* Work request *
Without including any images, repeat the listing below exactly.

* Given material *
BEGIN

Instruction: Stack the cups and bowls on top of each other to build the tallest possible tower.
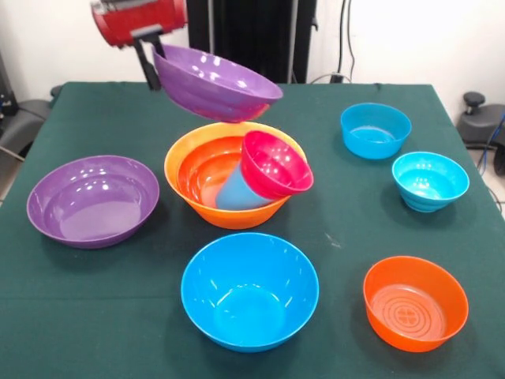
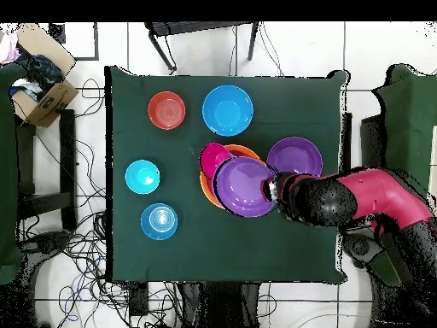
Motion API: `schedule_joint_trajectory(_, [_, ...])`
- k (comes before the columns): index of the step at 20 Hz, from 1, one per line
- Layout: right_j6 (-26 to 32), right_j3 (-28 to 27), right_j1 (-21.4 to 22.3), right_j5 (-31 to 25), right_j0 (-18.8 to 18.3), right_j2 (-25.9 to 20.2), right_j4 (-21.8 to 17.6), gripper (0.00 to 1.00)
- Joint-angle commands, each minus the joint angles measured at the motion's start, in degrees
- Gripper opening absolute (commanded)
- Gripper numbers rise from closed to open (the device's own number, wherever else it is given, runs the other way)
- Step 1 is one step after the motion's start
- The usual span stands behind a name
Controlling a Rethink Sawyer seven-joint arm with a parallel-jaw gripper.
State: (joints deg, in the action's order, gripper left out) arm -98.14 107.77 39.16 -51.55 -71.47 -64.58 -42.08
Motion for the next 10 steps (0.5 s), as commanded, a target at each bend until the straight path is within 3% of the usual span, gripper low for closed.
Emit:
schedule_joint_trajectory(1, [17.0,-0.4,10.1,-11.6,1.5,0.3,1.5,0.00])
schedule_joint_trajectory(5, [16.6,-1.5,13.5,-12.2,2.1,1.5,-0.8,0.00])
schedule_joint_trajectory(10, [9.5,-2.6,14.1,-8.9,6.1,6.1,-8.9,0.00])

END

* Solution to this exercise *
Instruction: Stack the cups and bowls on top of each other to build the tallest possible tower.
Motion API: `schedule_joint_trajectory(_, [_, ...])`
- k (comes before the columns): index of the step at 20 Hz, from 1, one per line
- Layout: right_j6 (-26 to 32), right_j3 (-28 to 27), right_j1 (-21.4 to 22.3), right_j5 (-31 to 25), right_j0 (-18.8 to 18.3), right_j2 (-25.9 to 20.2), right_j4 (-21.8 to 17.6), gripper (0.00 to 1.00)
- Joint-angle commands, each minus the joint angles measured at the motion's start, in degrees
- Gripper opening absolute (commanded)
- Gripper numbers rise from closed to open (the device's own number, wherever else it is given, runs the other way)
- Step 1 is one step after the motion's start
- The usual span stands behind a name
Controlling a Rethink Sawyer seven-joint arm with a parallel-jaw gripper.
State: (joints deg, in the action's order, gripper left out) arm -98.14 107.77 39.16 -51.55 -71.47 -64.58 -42.08
Motion for the next 10 steps (0.5 s), as commanded, a target at each bend until the straight path is within 3% of the usual span, gripper low for closed.
Emit:
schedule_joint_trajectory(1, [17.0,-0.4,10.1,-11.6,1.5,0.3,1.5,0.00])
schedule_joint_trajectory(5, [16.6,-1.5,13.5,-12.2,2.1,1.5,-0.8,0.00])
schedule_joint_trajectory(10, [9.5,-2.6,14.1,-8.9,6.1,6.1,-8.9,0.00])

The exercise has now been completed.